Document Type

Book Chapter

Publication Date

1989

Source Publication

Common Law Aboriginal Title (Oxford: Clarendon Press, 1989), pp. 79-107

Abstract

A fundamental principle of the common law, stemming from the doctrine of tenures, provides that the Crown has the underlying or radical title to all land within its common law dominions. Private persons and corporations do not “own” land; instead, they hold estates in land that are presumed to be derived from Crown grants. This common law edifice is built on the legal fiction that the Crown once possessed and therefore owned all the lands in England.
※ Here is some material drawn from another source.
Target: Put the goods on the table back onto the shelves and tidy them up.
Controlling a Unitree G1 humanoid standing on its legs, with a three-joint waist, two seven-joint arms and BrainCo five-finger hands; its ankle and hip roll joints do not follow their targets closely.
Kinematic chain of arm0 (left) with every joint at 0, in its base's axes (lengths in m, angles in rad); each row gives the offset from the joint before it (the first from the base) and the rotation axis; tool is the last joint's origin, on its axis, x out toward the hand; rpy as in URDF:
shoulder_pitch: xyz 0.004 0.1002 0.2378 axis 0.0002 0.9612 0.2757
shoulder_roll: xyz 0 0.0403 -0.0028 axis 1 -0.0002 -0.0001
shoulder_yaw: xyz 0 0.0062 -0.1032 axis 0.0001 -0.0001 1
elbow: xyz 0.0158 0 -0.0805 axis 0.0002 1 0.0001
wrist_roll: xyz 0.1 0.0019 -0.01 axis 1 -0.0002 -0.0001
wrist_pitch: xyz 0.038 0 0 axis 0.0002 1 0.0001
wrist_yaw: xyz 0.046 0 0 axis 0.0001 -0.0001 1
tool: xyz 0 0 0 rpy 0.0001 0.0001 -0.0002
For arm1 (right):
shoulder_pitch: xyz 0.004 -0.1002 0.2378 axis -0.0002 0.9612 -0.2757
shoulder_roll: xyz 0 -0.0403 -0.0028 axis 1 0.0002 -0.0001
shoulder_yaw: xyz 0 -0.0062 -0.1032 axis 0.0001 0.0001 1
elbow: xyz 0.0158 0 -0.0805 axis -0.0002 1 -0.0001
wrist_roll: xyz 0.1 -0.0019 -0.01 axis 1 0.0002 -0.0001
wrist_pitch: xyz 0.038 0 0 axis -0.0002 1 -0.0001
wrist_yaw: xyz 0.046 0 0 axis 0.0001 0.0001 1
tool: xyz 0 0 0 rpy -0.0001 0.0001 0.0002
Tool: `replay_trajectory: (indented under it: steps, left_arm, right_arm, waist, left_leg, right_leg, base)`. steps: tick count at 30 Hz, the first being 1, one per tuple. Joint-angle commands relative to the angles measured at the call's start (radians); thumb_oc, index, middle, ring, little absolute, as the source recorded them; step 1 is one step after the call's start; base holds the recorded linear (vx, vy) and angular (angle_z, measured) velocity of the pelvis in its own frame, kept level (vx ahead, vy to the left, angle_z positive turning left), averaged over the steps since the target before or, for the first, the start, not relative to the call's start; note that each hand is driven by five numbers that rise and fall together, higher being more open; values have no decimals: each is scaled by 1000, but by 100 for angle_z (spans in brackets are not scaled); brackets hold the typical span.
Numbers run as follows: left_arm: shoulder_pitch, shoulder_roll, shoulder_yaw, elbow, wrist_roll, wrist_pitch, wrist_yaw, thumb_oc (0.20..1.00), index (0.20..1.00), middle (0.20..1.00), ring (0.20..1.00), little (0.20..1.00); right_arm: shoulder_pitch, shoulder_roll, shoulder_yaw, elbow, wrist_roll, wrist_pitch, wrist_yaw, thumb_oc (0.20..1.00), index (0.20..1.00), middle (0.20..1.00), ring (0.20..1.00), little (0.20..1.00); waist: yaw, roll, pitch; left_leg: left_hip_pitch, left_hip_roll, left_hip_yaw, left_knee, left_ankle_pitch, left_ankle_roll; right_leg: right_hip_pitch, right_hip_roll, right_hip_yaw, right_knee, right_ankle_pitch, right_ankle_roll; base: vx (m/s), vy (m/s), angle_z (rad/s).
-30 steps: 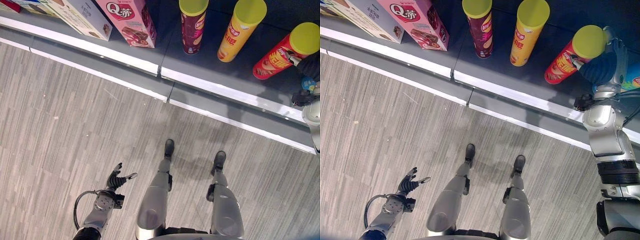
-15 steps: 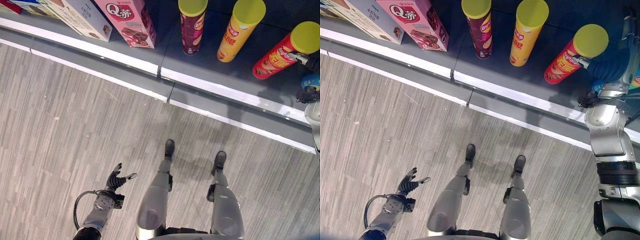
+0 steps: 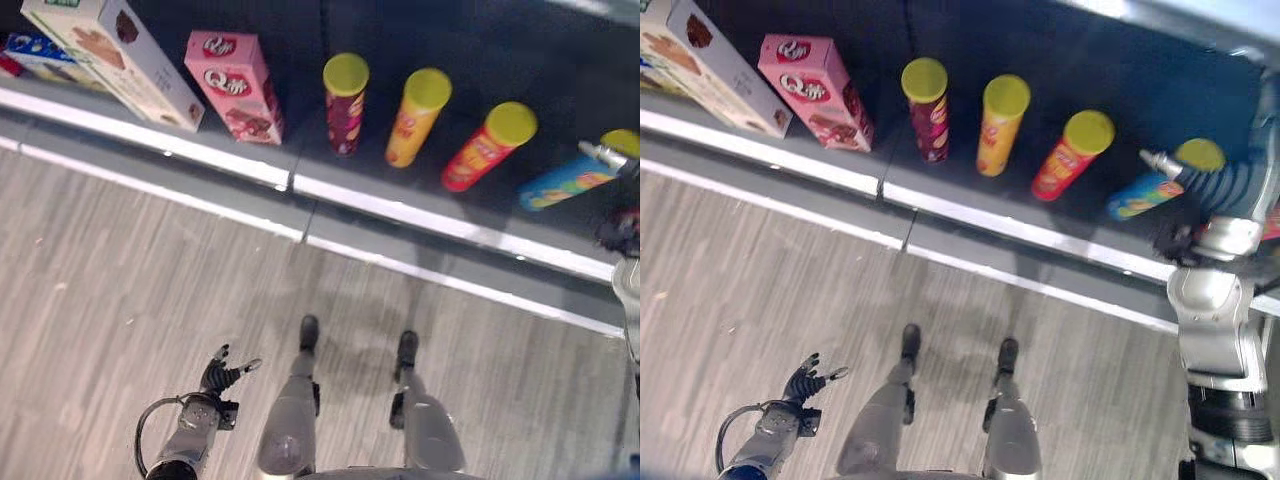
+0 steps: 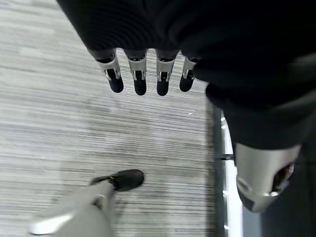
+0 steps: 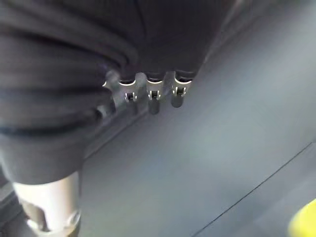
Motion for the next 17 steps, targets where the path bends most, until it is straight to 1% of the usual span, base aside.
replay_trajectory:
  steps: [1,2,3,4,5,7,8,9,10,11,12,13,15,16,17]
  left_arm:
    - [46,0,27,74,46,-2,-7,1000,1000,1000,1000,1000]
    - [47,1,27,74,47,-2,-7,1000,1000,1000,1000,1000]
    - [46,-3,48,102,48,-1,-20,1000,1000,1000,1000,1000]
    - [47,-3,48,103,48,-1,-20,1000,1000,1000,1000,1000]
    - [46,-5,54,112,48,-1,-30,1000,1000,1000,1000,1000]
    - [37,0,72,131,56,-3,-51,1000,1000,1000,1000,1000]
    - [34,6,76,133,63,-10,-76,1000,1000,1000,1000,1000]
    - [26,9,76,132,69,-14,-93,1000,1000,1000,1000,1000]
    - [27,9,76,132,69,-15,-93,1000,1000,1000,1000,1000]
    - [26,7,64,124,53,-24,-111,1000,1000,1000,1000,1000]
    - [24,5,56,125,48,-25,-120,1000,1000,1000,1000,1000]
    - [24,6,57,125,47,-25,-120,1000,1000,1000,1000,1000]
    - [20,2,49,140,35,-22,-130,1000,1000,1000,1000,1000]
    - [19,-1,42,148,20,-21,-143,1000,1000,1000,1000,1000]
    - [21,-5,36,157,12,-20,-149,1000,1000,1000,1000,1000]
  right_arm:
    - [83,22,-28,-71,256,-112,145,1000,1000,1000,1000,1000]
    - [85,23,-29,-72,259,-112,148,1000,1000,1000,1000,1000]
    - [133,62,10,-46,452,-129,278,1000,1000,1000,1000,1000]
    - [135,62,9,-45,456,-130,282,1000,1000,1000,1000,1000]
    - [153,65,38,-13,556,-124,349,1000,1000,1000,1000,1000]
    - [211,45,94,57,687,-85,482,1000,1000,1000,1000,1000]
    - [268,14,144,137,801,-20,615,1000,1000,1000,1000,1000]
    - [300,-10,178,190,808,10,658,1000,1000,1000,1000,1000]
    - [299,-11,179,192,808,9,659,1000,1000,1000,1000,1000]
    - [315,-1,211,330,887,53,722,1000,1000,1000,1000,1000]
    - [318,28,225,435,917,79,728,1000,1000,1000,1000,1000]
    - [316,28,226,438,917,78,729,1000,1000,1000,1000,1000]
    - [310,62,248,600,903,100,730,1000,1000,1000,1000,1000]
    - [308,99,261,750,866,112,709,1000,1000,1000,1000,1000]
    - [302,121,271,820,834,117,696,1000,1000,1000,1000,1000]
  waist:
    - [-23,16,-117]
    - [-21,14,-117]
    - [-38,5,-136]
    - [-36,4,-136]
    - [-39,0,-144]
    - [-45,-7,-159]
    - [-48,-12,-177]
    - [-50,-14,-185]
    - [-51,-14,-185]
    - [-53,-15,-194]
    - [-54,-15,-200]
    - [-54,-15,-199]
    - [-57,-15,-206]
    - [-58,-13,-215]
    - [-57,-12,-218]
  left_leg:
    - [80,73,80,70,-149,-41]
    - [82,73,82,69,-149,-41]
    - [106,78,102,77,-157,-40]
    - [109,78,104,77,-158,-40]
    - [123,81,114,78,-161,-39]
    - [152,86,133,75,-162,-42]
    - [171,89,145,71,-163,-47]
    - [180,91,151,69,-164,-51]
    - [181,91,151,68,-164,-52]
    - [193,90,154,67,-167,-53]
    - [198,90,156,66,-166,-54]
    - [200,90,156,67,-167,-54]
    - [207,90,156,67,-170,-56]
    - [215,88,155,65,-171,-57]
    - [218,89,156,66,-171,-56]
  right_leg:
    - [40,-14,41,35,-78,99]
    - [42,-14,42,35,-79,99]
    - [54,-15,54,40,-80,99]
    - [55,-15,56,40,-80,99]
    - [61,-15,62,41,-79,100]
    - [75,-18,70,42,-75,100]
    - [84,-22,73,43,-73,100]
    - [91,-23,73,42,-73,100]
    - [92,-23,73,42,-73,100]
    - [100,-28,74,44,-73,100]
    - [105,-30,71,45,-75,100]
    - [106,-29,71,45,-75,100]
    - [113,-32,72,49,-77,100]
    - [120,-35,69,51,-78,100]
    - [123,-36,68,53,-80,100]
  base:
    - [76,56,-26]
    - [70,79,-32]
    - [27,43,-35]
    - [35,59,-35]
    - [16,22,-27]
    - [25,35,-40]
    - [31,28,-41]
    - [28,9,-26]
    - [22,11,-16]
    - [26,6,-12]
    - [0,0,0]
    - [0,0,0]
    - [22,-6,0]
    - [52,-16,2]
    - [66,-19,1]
As this is known to be a fiction, all it does is give the Crown its underlying title and thus a right to acquire land by what is called escheat when a fee simple estate come to an end. The Crown cannot rely on its underlying title to acquire land from persons in possession because that title does not give the Crown any present right to possession. As a result, if the Crown claims title to land possessed by others, it has to prove a better title in itself just like anyone else. In Common Law Aboriginal Title, the author argues that these principles would have applied when the common law was received in the Crown’s overseas dominions. As a result, although the doctrine of tenures would have given it the underlying title, the Crown could not rely on that doctrine to claim lands possessed by Indigenous peoples. This was affirmed by the High Court of Australia in Mabo v. Queensland [No. 2], (1992) 125 C.L.R. 1, decided three years after Common Law Aboriginal Title was published.